Give the data again exactly as written, without any of its pictures.

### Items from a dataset
# # # # #
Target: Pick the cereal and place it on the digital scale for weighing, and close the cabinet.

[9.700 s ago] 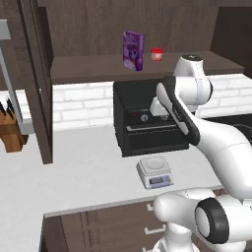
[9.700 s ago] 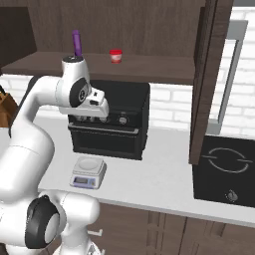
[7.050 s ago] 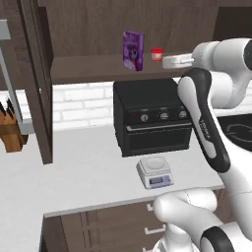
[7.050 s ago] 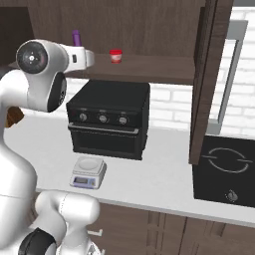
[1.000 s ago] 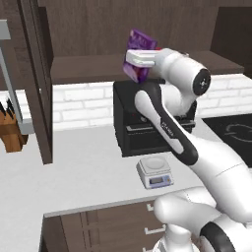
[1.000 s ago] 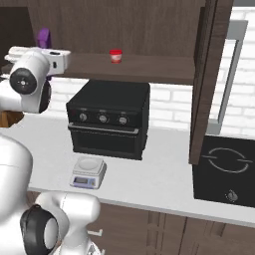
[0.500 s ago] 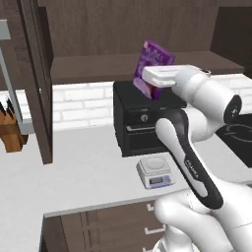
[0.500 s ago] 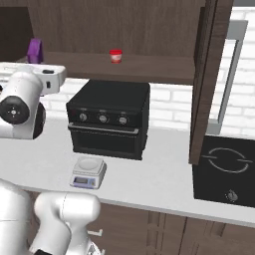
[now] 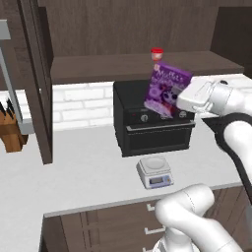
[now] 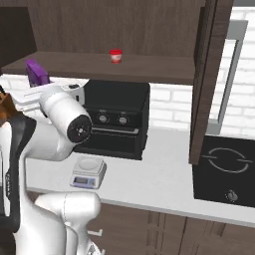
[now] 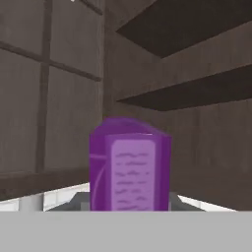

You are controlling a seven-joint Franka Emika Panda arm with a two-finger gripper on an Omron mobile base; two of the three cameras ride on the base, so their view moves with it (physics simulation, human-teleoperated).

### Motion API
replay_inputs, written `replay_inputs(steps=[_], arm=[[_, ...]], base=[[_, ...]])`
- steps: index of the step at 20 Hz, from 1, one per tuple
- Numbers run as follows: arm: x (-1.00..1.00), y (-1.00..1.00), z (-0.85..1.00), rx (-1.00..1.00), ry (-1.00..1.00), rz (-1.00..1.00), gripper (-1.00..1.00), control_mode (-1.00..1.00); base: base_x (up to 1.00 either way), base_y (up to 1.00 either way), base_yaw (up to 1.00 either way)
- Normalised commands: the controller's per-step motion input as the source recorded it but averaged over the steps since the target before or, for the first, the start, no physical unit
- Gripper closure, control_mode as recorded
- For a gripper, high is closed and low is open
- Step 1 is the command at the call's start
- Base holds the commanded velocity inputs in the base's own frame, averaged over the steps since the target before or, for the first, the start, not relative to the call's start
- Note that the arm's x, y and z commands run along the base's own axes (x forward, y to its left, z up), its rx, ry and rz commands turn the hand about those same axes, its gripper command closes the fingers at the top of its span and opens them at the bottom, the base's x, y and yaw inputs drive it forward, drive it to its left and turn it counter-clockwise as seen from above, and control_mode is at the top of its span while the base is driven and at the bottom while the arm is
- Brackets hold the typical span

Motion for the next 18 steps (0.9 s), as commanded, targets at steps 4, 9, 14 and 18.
replay_inputs(steps=[4,9,14,18], arm=[[0.0,-0.06,-0.56,-0.12,-0.11,0.27,1.0,-1.0],[0.0,-0.19,-0.57,-0.09,0.0,0.25,1.0,-1.0],[0.0,-0.21,-0.55,-0.08,0.02,0.2,1.0,-1.0],[0.04,-0.1,-0.54,-0.08,0.02,0.12,1.0,-1.0]], base=[[0.0,0.0,0.0],[0.0,0.0,0.0],[0.0,0.0,0.0],[0.0,0.0,0.0]])
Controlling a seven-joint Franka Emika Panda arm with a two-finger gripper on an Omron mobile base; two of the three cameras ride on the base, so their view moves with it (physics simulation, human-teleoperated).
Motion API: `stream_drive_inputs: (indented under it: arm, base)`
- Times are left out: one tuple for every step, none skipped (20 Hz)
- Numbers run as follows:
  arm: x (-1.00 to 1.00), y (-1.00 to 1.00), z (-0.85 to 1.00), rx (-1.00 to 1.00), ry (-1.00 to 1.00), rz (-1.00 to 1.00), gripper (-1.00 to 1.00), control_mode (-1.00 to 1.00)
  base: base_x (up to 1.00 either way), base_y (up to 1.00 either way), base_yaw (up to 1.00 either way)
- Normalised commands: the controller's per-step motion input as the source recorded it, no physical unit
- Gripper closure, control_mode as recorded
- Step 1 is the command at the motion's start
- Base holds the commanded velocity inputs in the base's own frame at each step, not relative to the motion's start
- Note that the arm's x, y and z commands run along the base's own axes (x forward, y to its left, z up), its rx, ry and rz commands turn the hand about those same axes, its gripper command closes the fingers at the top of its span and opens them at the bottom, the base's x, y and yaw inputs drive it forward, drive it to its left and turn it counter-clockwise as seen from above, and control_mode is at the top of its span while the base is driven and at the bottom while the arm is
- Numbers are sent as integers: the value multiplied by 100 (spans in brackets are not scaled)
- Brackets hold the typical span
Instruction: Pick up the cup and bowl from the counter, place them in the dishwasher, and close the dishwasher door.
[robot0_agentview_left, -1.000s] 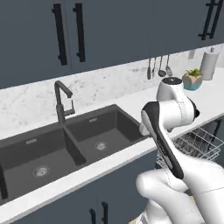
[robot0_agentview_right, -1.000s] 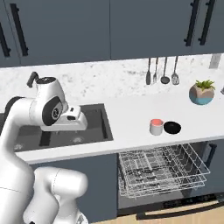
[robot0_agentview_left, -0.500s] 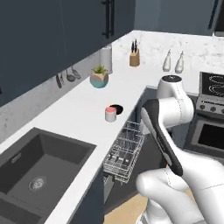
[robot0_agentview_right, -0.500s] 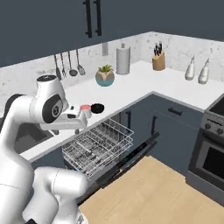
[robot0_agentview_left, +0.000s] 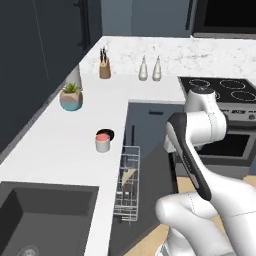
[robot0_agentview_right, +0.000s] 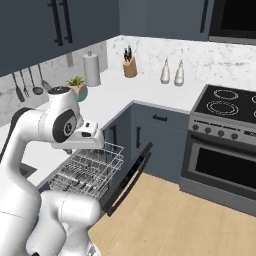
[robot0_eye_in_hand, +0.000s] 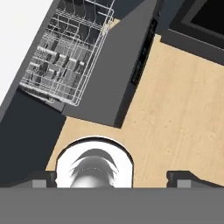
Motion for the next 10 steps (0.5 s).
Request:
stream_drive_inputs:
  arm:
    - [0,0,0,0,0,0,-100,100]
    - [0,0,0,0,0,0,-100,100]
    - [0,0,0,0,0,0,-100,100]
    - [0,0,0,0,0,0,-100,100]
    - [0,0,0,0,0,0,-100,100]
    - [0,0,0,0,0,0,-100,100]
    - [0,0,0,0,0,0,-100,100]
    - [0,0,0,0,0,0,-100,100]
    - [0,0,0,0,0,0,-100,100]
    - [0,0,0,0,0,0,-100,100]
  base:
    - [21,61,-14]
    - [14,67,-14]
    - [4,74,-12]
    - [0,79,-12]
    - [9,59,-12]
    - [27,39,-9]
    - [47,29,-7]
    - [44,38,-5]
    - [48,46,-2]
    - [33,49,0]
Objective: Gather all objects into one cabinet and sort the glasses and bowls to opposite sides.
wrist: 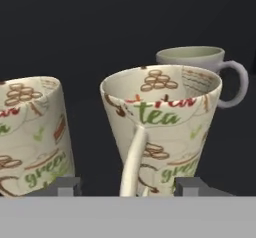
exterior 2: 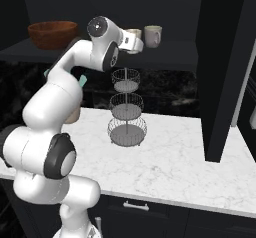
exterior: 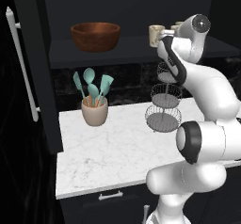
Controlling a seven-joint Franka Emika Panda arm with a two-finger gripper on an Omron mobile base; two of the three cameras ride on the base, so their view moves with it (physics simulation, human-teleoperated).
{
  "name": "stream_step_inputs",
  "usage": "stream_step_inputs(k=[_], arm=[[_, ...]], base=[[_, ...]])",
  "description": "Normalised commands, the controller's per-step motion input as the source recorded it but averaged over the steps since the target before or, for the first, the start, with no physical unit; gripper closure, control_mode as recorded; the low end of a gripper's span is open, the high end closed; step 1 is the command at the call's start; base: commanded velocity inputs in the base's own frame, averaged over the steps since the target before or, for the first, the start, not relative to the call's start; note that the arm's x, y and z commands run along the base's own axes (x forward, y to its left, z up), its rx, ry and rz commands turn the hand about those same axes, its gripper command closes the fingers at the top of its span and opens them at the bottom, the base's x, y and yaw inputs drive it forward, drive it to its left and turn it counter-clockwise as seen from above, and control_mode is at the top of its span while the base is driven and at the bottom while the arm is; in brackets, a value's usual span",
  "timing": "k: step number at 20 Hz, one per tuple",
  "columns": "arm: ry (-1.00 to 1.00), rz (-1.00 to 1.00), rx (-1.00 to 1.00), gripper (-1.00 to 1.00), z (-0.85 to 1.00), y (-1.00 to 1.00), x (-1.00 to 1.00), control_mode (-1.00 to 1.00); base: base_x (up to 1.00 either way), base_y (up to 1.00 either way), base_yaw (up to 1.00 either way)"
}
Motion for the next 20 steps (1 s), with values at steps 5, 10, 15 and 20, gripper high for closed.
stream_step_inputs(k=[5,10,15,20], arm=[[-0.09,0.01,0.07,-1.00,0.00,-0.18,-0.27,-1.00],[-0.21,0.02,0.03,-1.00,-0.19,-0.02,-0.99,-1.00],[-0.29,0.06,0.00,-1.00,-0.77,0.11,-1.00,-1.00],[-0.25,0.08,-0.04,-1.00,-1.00,0.23,-1.00,-1.00]], base=[[0.00,0.00,0.00],[0.00,0.00,0.00],[0.00,0.00,0.00],[0.00,0.00,0.00]])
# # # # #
### WRITTEN REPLY
Target: Pick the cereal and place it on the digital scale for weighing, and close the cabinet.

[9.700 s ago] 
[9.700 s ago] 
[7.050 s ago] 
[7.050 s ago] 
[1.000 s ago] 
[1.000 s ago] 
[0.500 s ago] 
[0.500 s ago] 
[now] 
[now] 
[now] 

You are controlling a seven-joint Franka Emika Panda arm with a two-finger gripper on an Omron mobile base; two of the three cameras ride on the base, so their view moves with it (physics simulation, human-teleoperated).

### Motion API
replay_inputs, written `replay_inputs(steps=[_], arm=[[_, ...]], base=[[_, ...]])`
- steps: index of the step at 20 Hz, from 1, one per tuple
- Numbers run as follows: arm: x (-1.00..1.00), y (-1.00..1.00), z (-0.85..1.00), rx (-1.00..1.00), ry (-1.00..1.00), rz (-1.00..1.00), gripper (-1.00..1.00), control_mode (-1.00..1.00); base: base_x (up to 1.00 either way), base_y (up to 1.00 either way), base_yaw (up to 1.00 either way)
- Normalised commands: the controller's per-step motion input as the source recorded it but averaged over the steps since the target before or, for the first, the start, no physical unit
- Gripper closure, control_mode as recorded
- For a gripper, high is closed and low is open
- Step 1 is the command at the call's start
- Base holds the commanded velocity inputs in the base's own frame, averaged over the steps since the target before or, for the first, the start, not relative to the call's start
- Note that the arm's x, y and z commands run along the base's own axes (x forward, y to its left, z up), its rx, ry and rz commands turn the hand about those same axes, its gripper command closes the fingers at the top of its span and opens them at the bottom, the base's x, y and yaw inputs drive it forward, drive it to its left and turn it counter-clockwise as seen from above, and control_mode is at the top of its span while the base is driven and at the bottom while the arm is
- Brackets hold the typical span

Motion for the next 18 steps (0.9 s), as commanded, targets at steps 4, 9, 14 and 18.
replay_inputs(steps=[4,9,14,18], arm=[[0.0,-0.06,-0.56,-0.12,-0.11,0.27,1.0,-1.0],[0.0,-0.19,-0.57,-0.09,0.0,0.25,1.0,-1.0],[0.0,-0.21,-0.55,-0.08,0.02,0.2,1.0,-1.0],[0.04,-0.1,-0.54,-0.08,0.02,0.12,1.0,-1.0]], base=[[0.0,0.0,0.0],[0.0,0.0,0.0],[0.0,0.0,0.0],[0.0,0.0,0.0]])
Controlling a seven-joint Franka Emika Panda arm with a two-finger gripper on an Omron mobile base; two of the three cameras ride on the base, so their view moves with it (physics simulation, human-teleoperated).
Motion API: `stream_drive_inputs: (indented under it: arm, base)`
- Times are left out: one tuple for every step, none skipped (20 Hz)
- Numbers run as follows:
  arm: x (-1.00 to 1.00), y (-1.00 to 1.00), z (-0.85 to 1.00), rx (-1.00 to 1.00), ry (-1.00 to 1.00), rz (-1.00 to 1.00), gripper (-1.00 to 1.00), control_mode (-1.00 to 1.00)
  base: base_x (up to 1.00 either way), base_y (up to 1.00 either way), base_yaw (up to 1.00 either way)
- Normalised commands: the controller's per-step motion input as the source recorded it, no physical unit
- Gripper closure, control_mode as recorded
- Step 1 is the command at the motion's start
- Base holds the commanded velocity inputs in the base's own frame at each step, not relative to the motion's start
- Note that the arm's x, y and z commands run along the base's own axes (x forward, y to its left, z up), its rx, ry and rz commands turn the hand about those same axes, its gripper command closes the fingers at the top of its span and opens them at the bottom, the base's x, y and yaw inputs drive it forward, drive it to its left and turn it counter-clockwise as seen from above, and control_mode is at the top of its span while the base is driven and at the bottom while the arm is
- Numbers are sent as integers: the value multiplied by 100 (spans in brackets are not scaled)
- Brackets hold the typical span
Instruction: Pick up the cup and bowl from the counter, place them in the dishwasher, and close the dishwasher door.
[robot0_agentview_left, -1.000s] 
[robot0_agentview_right, -1.000s] 
[robot0_agentview_left, -0.500s] 
[robot0_agentview_right, -0.500s] 
[robot0_agentview_left, +0.000s] 
[robot0_agentview_right, +0.000s] 
[robot0_eye_in_hand, +0.000s] 
Motion for the next 10 steps (0.5 s).
Request:
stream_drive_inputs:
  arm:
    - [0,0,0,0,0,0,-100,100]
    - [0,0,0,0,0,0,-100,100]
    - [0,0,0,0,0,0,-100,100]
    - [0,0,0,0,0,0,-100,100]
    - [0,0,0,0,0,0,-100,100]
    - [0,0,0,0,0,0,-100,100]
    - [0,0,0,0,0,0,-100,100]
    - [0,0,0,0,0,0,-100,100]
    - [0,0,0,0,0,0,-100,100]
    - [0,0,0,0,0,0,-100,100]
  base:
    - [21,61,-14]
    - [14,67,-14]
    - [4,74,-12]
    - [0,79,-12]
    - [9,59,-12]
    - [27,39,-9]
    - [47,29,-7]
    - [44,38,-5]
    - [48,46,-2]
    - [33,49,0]
Objective: Gather all objects into one cabinet and sort the glasses and bowls to opposite sides.
wrist: 
exterior 2: 
exterior: 
Controlling a seven-joint Franka Emika Panda arm with a two-finger gripper on an Omron mobile base; two of the three cameras ride on the base, so their view moves with it (physics simulation, human-teleoperated).
{
  "name": "stream_step_inputs",
  "usage": "stream_step_inputs(k=[_], arm=[[_, ...]], base=[[_, ...]])",
  "description": "Normalised commands, the controller's per-step motion input as the source recorded it but averaged over the steps since the target before or, for the first, the start, with no physical unit; gripper closure, control_mode as recorded; the low end of a gripper's span is open, the high end closed; step 1 is the command at the call's start; base: commanded velocity inputs in the base's own frame, averaged over the steps since the target before or, for the first, the start, not relative to the call's start; note that the arm's x, y and z commands run along the base's own axes (x forward, y to its left, z up), its rx, ry and rz commands turn the hand about those same axes, its gripper command closes the fingers at the top of its span and opens them at the bottom, the base's x, y and yaw inputs drive it forward, drive it to its left and turn it counter-clockwise as seen from above, and control_mode is at the top of its span while the base is driven and at the bottom while the arm is; in brackets, a value's usual span",
  "timing": "k: step number at 20 Hz, one per tuple",
  "columns": "arm: ry (-1.00 to 1.00), rz (-1.00 to 1.00), rx (-1.00 to 1.00), gripper (-1.00 to 1.00), z (-0.85 to 1.00), y (-1.00 to 1.00), x (-1.00 to 1.00), control_mode (-1.00 to 1.00); base: base_x (up to 1.00 either way), base_y (up to 1.00 either way), base_yaw (up to 1.00 either way)"
}
Motion for the next 20 steps (1 s), with values at steps 5, 10, 15 and 20, gripper high for closed.
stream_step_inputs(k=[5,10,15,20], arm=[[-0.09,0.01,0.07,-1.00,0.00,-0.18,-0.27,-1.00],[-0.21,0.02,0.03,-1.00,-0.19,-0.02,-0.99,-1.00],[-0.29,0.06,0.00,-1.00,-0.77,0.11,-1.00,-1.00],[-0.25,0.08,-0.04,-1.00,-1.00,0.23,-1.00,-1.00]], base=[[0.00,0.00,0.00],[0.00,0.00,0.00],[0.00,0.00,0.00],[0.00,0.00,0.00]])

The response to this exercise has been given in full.